Morning papers: Berlin and Paris agree summit plan
Germany and France have agreed to work together in drafting initiatives to combat the eurozone crisis, a move set to allay fears that the governments of chancellor Angela Merkel and president François Hollande were set on a collision course over remedies, reports The Financial Times.
Two months after a tense EU Summit in which Mr Hollande championed growth as an alternative to Ms Merkel’s mantra of austerity, the countries’ finance ministers on Monday announced a working group that would seek to forge joint positions ahead of meetings of EU finance ministers and summits of European leaders.
Spanish data weighs on recovery prospects
Spain’s economy was weaker than thought last year, the country’s national statistics bureau said on Monday, putting the government further behind in its task of engendering a jobs recovery, even as it seeks to cut its 2012 budget deficit sharply, reports The Wall Street Journal.
ECB official seeks to ease bond fears
A senior European Central Bank official has revealed further aspects of the bank’s planned intervention in eurozone sovereign debt markets, attempting to counter the concerns of Germany’s Bundesbank about the policy, reports The Financial Times.
With the ECB ready to resume purchases of sovereign bonds, Jörg Asmussen said the central bank would decide “in full independence” how and when it would buy debt on secondary markets. His comments appeared to play down the idea that the ECB would buy bonds on a quasi-automatic basis when yields of troubled countries hit certain levels.
Aviva activists press for directors to go
An activist group of Aviva policyholders and private shareholders is hoping to reignite the row that prompted the insurer’s chief executive to stand aside, calling on another four directors to leave, reports The Financial Times.
Almost four months after Andrew Moss stood aside following a shareholder revolt over pay and performance, the group that led criticism of his tenure has turned its sights on other board members.
Oil prices stabilise despite US shutdown ahead of Tropical Storm Isaac
Oil prices remained stable today as the threat to production in the Gulf of Mexico from Tropical Storm Isaac appeared to ease.
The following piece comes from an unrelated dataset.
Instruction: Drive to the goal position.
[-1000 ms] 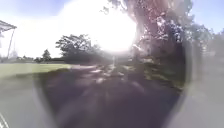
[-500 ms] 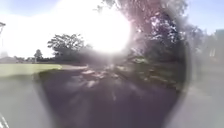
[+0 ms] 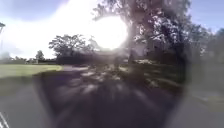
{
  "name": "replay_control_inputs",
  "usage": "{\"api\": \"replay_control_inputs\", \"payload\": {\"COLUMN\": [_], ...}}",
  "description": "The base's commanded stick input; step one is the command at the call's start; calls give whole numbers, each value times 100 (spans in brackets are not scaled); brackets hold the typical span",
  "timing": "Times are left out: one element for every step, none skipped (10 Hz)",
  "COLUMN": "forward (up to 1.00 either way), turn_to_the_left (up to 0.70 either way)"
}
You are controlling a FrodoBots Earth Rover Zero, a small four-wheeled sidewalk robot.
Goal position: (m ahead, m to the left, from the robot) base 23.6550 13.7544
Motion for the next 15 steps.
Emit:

Forecasts for Isaac have been toned down, lowering concerns that the storm could damage key oil and gas operations along the US Gulf Coast, reports The Telegraph.
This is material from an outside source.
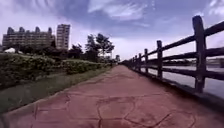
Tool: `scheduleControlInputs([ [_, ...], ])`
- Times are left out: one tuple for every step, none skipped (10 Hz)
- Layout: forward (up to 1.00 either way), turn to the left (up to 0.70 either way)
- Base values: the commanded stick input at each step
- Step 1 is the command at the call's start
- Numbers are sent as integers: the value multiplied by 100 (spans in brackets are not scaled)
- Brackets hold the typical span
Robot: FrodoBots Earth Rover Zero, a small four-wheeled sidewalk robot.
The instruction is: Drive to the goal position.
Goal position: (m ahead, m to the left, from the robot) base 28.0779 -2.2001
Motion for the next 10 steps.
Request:
scheduleControlInputs([
  [100,0],
  [100,0],
  [100,0],
  [100,0],
  [100,0],
  [100,0],
  [100,0],
  [100,-8],
  [100,-27],
  [100,-8],
])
Swiss bank will not curb property boom
The Swiss National Bank does not expect to use new rules to force banks to build up counter-cyclical capital buffers until 2013 at the earliest, as it believes the country’s red hot property market may be starting to cool, reports The Financial Times.
Apple win sends waves through techs
Apple’s courtroom victory over Samsung sent shockwaves through technology stocks on Monday, wiping more than $12bn (£7.6bn) from the Korean giant’s market valuation, knocking Google’s shares and providing a boost to struggling Nokia, reports The Financial Times.